Segment Open

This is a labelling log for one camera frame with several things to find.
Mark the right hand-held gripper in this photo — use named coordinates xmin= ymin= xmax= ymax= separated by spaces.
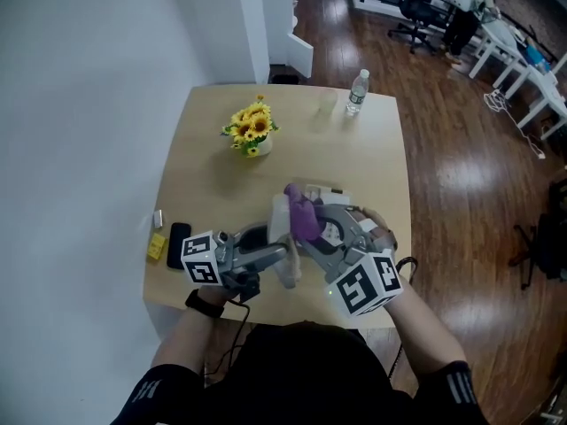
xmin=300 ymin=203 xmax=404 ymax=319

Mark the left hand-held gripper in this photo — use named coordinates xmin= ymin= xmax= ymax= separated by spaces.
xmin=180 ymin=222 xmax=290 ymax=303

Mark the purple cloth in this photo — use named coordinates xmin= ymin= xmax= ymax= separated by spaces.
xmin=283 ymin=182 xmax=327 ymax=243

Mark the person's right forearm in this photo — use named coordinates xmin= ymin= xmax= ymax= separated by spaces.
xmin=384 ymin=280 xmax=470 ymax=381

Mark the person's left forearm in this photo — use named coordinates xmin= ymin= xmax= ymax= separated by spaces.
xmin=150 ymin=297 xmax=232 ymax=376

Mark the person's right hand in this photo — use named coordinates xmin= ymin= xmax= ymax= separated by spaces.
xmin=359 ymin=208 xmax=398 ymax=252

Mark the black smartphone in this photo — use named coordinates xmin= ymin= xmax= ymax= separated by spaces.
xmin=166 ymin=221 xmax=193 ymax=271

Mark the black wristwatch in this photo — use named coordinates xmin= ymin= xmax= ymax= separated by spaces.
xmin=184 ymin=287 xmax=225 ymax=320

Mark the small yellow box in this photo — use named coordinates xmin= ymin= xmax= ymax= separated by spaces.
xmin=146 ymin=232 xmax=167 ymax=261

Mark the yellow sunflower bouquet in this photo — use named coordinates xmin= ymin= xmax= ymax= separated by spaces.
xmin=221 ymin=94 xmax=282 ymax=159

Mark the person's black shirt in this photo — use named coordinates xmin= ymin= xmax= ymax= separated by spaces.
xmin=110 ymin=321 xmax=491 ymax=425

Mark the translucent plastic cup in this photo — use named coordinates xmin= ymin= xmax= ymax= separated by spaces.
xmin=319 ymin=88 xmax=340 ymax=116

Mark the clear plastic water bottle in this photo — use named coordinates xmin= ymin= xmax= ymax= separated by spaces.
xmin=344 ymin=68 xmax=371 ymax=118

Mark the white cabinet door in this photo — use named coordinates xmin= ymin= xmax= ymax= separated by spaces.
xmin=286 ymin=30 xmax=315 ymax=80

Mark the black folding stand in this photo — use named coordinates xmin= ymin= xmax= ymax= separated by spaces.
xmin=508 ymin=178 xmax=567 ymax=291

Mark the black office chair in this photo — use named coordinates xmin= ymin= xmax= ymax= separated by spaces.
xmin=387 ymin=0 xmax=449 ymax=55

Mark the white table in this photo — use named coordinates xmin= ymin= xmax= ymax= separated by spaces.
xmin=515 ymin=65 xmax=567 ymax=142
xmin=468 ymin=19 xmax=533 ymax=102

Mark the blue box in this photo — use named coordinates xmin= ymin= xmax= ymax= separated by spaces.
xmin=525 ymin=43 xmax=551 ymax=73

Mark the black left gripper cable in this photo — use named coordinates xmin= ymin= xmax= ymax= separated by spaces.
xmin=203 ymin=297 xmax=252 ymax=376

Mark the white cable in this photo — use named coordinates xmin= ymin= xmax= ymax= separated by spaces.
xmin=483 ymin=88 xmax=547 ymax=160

Segment Closed

▶ **Task**: Please give every line above again word for word, apart from the pictures.

▶ **Answer box**:
This is a labelling log for one camera frame with several things to find.
Mark the right hand-held gripper in this photo — use named coordinates xmin= ymin= xmax= ymax= separated by spaces.
xmin=300 ymin=203 xmax=404 ymax=319

Mark the left hand-held gripper in this photo — use named coordinates xmin= ymin= xmax= ymax= separated by spaces.
xmin=180 ymin=222 xmax=290 ymax=303

Mark the purple cloth in this photo — use named coordinates xmin= ymin= xmax= ymax= separated by spaces.
xmin=283 ymin=182 xmax=327 ymax=243

Mark the person's right forearm in this photo — use named coordinates xmin= ymin= xmax= ymax= separated by spaces.
xmin=384 ymin=280 xmax=470 ymax=381

Mark the person's left forearm in this photo — use named coordinates xmin= ymin= xmax= ymax= separated by spaces.
xmin=150 ymin=297 xmax=232 ymax=376

Mark the person's right hand in this photo — use named coordinates xmin= ymin= xmax= ymax= separated by spaces.
xmin=359 ymin=208 xmax=398 ymax=252

Mark the black smartphone in this photo — use named coordinates xmin= ymin= xmax= ymax= separated by spaces.
xmin=166 ymin=221 xmax=193 ymax=271

Mark the black wristwatch in this photo — use named coordinates xmin= ymin= xmax= ymax= separated by spaces.
xmin=184 ymin=287 xmax=225 ymax=320

Mark the small yellow box in this photo — use named coordinates xmin= ymin= xmax= ymax= separated by spaces.
xmin=146 ymin=232 xmax=167 ymax=261

Mark the yellow sunflower bouquet in this photo — use named coordinates xmin= ymin= xmax= ymax= separated by spaces.
xmin=221 ymin=94 xmax=282 ymax=159

Mark the person's black shirt in this photo — use named coordinates xmin= ymin= xmax= ymax= separated by spaces.
xmin=110 ymin=321 xmax=491 ymax=425

Mark the translucent plastic cup in this photo — use named coordinates xmin= ymin= xmax= ymax= separated by spaces.
xmin=319 ymin=88 xmax=340 ymax=116

Mark the clear plastic water bottle in this photo — use named coordinates xmin= ymin= xmax= ymax= separated by spaces.
xmin=344 ymin=68 xmax=371 ymax=118

Mark the white cabinet door in this photo — use named coordinates xmin= ymin= xmax= ymax= separated by spaces.
xmin=286 ymin=30 xmax=315 ymax=80

Mark the black folding stand in this photo — use named coordinates xmin= ymin= xmax= ymax= separated by spaces.
xmin=508 ymin=178 xmax=567 ymax=291

Mark the black office chair in this photo — use named coordinates xmin= ymin= xmax= ymax= separated by spaces.
xmin=387 ymin=0 xmax=449 ymax=55

Mark the white table in this photo — use named coordinates xmin= ymin= xmax= ymax= separated by spaces.
xmin=515 ymin=65 xmax=567 ymax=142
xmin=468 ymin=19 xmax=533 ymax=102

Mark the blue box in this photo — use named coordinates xmin= ymin= xmax= ymax= separated by spaces.
xmin=525 ymin=43 xmax=551 ymax=73

Mark the black left gripper cable in this photo — use named coordinates xmin= ymin= xmax= ymax= separated by spaces.
xmin=203 ymin=297 xmax=252 ymax=376

Mark the white cable in this photo — use named coordinates xmin= ymin= xmax= ymax= separated by spaces.
xmin=483 ymin=88 xmax=547 ymax=160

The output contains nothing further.